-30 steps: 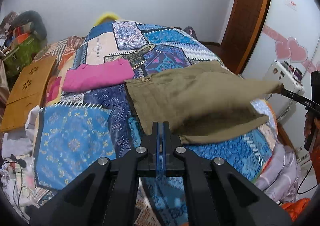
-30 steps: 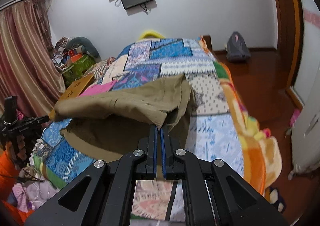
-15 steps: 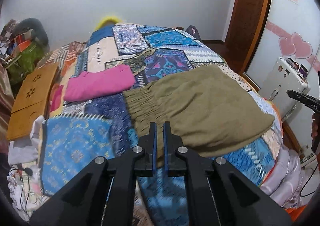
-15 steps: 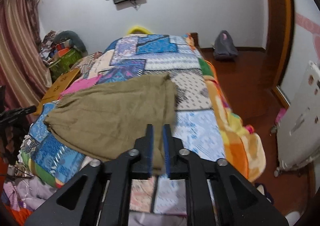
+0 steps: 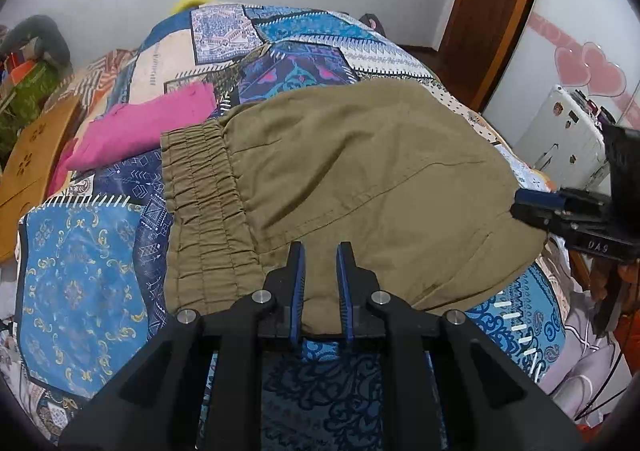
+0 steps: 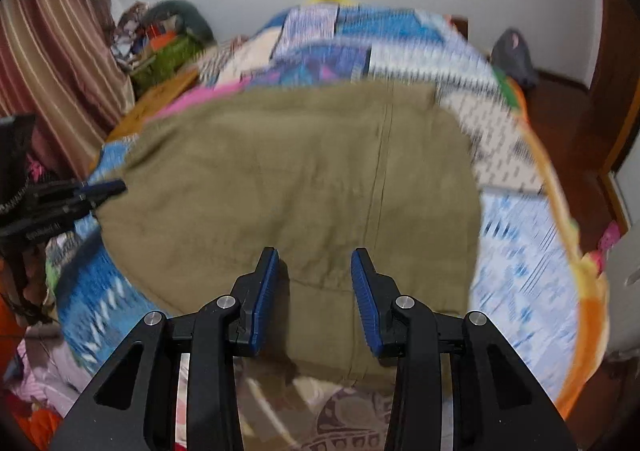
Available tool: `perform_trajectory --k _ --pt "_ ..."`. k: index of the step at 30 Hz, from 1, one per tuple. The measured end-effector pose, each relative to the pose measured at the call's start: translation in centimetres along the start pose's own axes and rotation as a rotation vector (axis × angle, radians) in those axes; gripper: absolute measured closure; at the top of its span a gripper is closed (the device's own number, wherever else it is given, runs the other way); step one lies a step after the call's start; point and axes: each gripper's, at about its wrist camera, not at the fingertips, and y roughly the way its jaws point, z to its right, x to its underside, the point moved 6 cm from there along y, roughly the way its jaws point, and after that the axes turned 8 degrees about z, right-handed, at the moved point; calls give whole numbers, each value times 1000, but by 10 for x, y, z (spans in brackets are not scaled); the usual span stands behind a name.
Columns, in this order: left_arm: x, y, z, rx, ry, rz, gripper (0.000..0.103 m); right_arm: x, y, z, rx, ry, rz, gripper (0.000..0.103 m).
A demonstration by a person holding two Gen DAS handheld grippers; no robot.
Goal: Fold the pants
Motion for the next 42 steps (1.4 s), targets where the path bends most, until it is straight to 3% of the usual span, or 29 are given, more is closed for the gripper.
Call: perform_trajectory --k 5,9,12,15,21,25,29,34,40,42 --pt "-16 -15 -8 17 -30 4 87 -9 -16 11 24 1 -9 65" --pt "-45 -31 -33 -40 -48 52 84 -36 -30 25 60 -17 41 64" --pt "-66 -34 -57 -105 -55 85 71 -59 -30 35 82 -19 83 62" --pt "-81 -24 -82 -159 -77 85 71 -80 -23 47 106 -28 106 61" --pt "-89 20 -106 -168 -102 26 66 -114 11 73 150 -40 103 59" --pt "-88 51 -108 -157 -113 -16 63 -130 40 91 156 -34 82 51" --pt "-86 77 -106 -134 -117 -48 57 -141 77 104 146 -38 45 50" --pt "-77 94 -105 -131 -95 -72 56 -145 122 117 127 -42 -20 50" --pt "-71 104 -112 -96 -141 -90 53 -142 156 123 110 -46 -74 50" --pt "-70 106 -113 -92 -156 -84 54 -142 162 125 81 -24 -76 61"
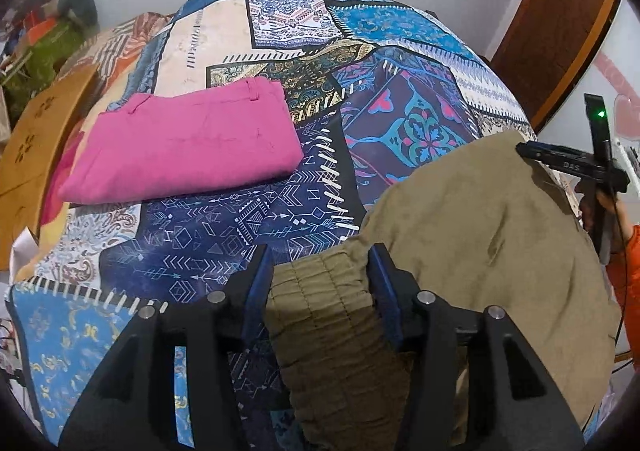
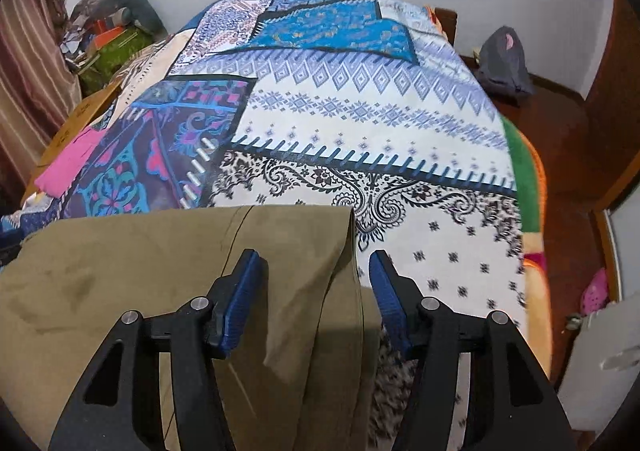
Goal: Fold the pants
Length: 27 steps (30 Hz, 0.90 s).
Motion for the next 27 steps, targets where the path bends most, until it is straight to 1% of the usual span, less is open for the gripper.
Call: perform_trajectory --k 1,2,3,4,5,6,8,12,16,18,19,20,22,24,26,27 --pt "0 1 0 1 -5 3 54 0 3 0 -24 17 -9 71" --pt "0 1 0 0 -8 5 56 1 4 0 -47 37 -13 78" --pt "1 2 1 -3 -7 8 59 1 5 -3 -60 41 -9 81" --pt "0 1 2 -6 -2 13 61 1 4 -5 -54 28 -6 85" --pt "0 1 3 -8 6 15 66 0 2 -8 -29 -2 9 89" --pt "-1 1 5 -17 19 17 67 -1 0 -9 -8 -23 19 92" --pt "-2 1 9 -58 55 20 68 -3 -2 -12 28 -59 32 95" --pt "-4 4 15 -128 128 38 68 -2 3 -10 111 -110 25 95" --pt "-4 3 12 -136 127 26 67 -4 -5 -5 178 -97 34 95" --pt "-7 -3 13 -145 134 21 68 -6 -15 -4 210 -111 32 93" --pt "-10 -9 15 -151 137 26 68 -8 -20 -6 222 -118 34 89" --pt "-13 -16 17 -153 140 34 68 -8 -28 -8 241 -130 38 88" --pt "-18 -33 23 -141 149 63 68 -8 -47 -20 195 -149 46 87" --pt "-22 -48 29 -126 153 91 67 -8 -66 -37 148 -166 69 80" --pt "-23 -61 42 -66 143 101 67 -7 -82 -62 78 -177 99 60" --pt "-21 -65 50 -22 136 96 66 -5 -88 -72 45 -180 109 57"
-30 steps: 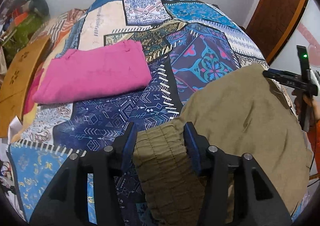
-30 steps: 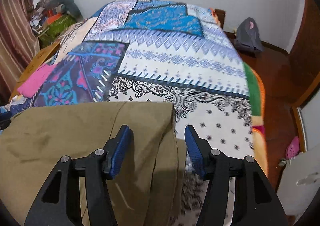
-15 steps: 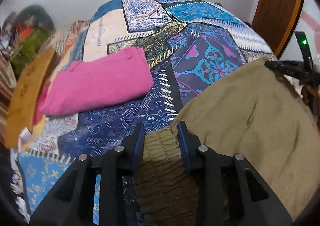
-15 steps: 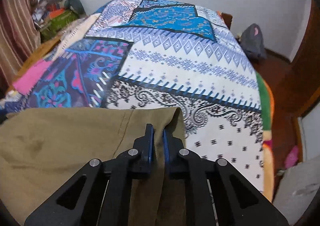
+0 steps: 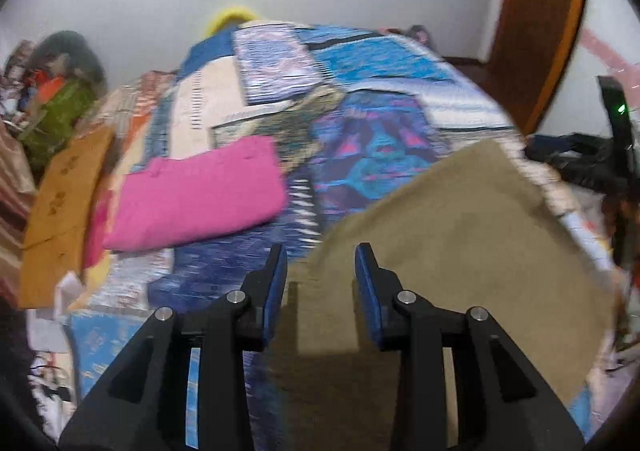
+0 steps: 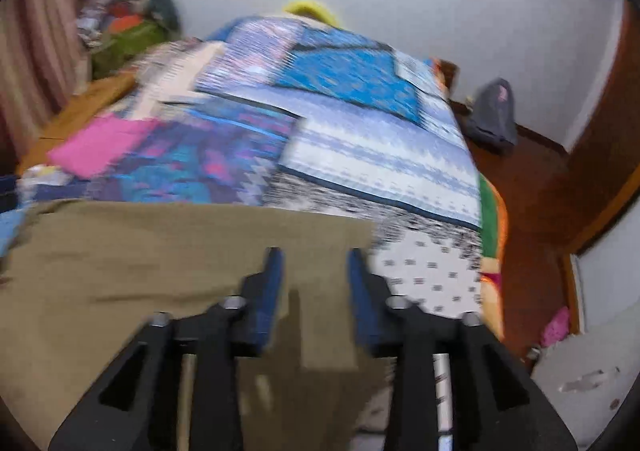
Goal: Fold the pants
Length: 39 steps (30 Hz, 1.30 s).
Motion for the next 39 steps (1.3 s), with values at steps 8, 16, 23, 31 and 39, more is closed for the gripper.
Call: perform_trajectory --k 8,16,23,31,39 --pt "32 11 60 141 52 -106 54 21 -3 -94 -242 -2 -45 40" --pt "60 -3 55 88 88 -90 52 69 -28 -88 -235 -32 -125 41" --pt "83 -39 25 44 60 -68 41 117 -71 -47 -154 69 -156 41" --pt "106 -66 -3 87 -130 -71 35 148 -98 -21 -99 192 -170 40" --pt "106 -109 -21 -55 -92 -20 36 102 -131 -32 -56 131 -16 40"
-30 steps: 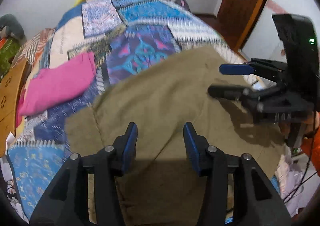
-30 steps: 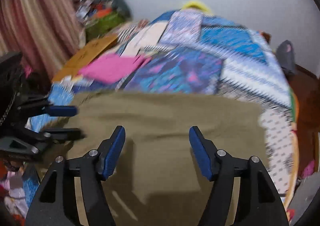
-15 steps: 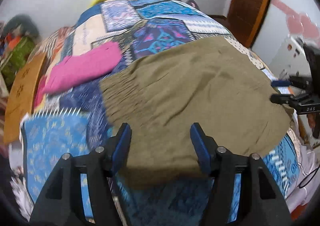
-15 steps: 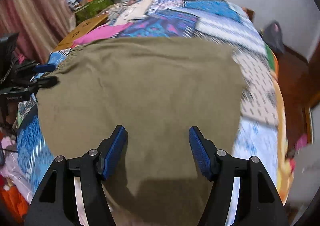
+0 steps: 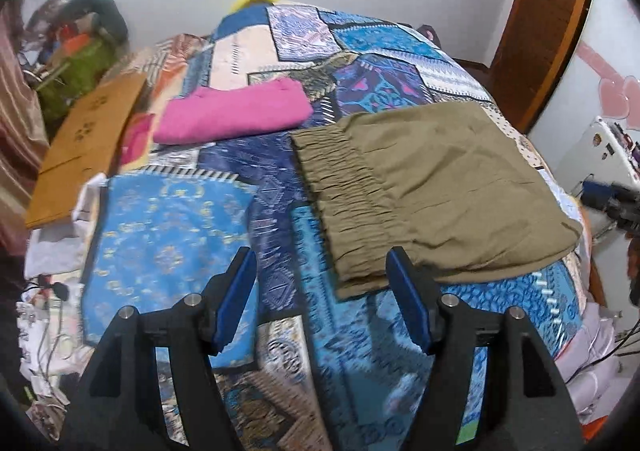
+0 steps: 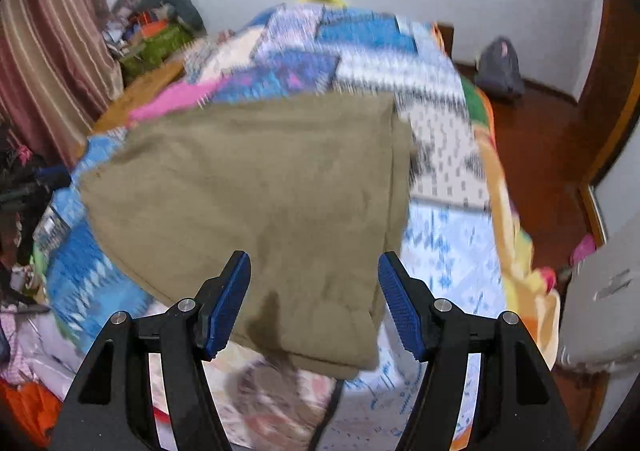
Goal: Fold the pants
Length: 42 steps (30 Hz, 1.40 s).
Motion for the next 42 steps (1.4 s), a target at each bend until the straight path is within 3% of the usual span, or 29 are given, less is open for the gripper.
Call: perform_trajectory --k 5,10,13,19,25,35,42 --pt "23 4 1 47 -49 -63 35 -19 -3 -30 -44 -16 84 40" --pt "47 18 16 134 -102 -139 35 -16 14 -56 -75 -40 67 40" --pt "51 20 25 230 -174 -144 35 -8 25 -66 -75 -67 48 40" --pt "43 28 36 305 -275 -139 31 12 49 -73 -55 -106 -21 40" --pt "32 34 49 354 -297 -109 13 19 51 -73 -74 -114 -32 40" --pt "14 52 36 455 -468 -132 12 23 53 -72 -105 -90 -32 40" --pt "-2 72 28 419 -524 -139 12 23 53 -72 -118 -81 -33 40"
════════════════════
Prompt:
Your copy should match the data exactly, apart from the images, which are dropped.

Answer box:
-30 steps: 
-30 steps: 
-15 steps: 
-15 steps: 
+0 steps: 
+0 steps: 
Available tool: `perform_trajectory --k _ --pt "_ ..."`. k: index of the step at 30 Hz, from 1, one per tuple. The measured end-effector pose, each relative to the pose measured at the call's start: translation in centimetres along the start pose's own axes and rotation as a rotation vector (axis × angle, radians) in those axes; gripper: absolute measured closure; at the top of its span a gripper is closed (the device's own number, wherever else it is given, runs the other way); step one lies a step after the call's start; point and axes: each gripper's, at about its wrist camera, not at the fingertips, and y roughly the way its jaws point, z to its right, x to its underside, the point moved 6 cm from there along y, roughly the way its jaws point, and after that the axes turned 8 degrees about z, right-handed, at the moved point; calls give whole numbers, each value times 1000, but by 10 for x, y, z (spans in brackets are not scaled); the usual span stands behind a name.
Columns, in this order: left_arm: x, y, z, rx, ry, rz, gripper (0.000..0.103 m); right_arm: x, y, z, rx, ry, rz, gripper (0.000..0.103 m).
A demonstration by a person holding two Gen DAS handheld grippers; no robot.
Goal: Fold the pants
Motion for the next 42 steps (1.4 s), targets where the path bends most, until it is straight to 3% of the usual span, or 29 are given, more is closed for the gripper.
Call: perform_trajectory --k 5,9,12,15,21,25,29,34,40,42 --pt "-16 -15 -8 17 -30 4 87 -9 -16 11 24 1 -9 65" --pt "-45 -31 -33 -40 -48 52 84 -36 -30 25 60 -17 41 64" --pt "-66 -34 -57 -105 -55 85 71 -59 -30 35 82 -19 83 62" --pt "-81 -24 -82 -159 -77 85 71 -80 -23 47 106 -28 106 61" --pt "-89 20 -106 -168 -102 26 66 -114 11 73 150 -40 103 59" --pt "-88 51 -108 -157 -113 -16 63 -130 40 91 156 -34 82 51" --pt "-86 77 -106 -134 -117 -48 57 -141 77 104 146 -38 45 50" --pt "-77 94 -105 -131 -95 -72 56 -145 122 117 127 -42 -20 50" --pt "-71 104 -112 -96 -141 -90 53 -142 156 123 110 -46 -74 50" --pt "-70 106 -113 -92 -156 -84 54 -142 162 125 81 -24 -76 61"
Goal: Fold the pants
Length: 27 steps (30 Hz, 0.90 s).
Motion for the next 27 steps, targets where the path bends most, until it is straight to 1% of the usual span, less is open for the gripper.
Call: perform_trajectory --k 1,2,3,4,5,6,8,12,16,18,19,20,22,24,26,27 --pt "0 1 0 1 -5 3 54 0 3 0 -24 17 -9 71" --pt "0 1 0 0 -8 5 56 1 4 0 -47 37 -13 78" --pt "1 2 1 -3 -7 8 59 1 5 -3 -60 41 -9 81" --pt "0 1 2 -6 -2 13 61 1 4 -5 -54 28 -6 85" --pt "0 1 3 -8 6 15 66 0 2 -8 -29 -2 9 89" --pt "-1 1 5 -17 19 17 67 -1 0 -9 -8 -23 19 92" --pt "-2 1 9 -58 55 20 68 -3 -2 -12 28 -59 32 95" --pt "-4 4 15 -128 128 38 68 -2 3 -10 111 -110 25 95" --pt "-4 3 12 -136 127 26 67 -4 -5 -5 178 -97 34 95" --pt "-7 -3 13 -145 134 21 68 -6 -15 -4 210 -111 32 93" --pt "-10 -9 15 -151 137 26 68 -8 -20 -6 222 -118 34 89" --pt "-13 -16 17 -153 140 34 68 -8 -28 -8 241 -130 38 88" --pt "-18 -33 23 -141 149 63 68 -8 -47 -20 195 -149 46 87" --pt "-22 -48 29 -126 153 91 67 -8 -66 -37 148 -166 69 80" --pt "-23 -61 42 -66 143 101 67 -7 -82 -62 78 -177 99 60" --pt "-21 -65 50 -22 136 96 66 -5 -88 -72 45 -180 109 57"
-30 steps: 
-30 steps: 
-15 steps: 
-15 steps: 
+0 steps: 
+0 steps: 
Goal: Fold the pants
Length: 39 steps (30 Hz, 1.30 s).
Motion for the next 39 steps (1.3 s), with values at steps 8, 16, 23, 31 and 39, more is closed for the gripper.
Call: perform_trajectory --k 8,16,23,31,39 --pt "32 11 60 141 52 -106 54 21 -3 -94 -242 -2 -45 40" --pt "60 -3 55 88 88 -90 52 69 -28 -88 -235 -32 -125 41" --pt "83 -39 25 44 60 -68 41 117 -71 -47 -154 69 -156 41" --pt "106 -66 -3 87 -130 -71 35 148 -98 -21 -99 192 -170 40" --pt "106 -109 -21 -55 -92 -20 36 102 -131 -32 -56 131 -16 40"
-30 steps: 
-30 steps: 
-15 steps: 
-15 steps: 
+0 steps: 
+0 steps: 
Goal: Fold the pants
Length: 42 steps (30 Hz, 1.40 s).
Motion for the next 42 steps (1.4 s), a target at each bend until the straight path is within 3% of the usual span, or 29 are given, less is open for the gripper.
Call: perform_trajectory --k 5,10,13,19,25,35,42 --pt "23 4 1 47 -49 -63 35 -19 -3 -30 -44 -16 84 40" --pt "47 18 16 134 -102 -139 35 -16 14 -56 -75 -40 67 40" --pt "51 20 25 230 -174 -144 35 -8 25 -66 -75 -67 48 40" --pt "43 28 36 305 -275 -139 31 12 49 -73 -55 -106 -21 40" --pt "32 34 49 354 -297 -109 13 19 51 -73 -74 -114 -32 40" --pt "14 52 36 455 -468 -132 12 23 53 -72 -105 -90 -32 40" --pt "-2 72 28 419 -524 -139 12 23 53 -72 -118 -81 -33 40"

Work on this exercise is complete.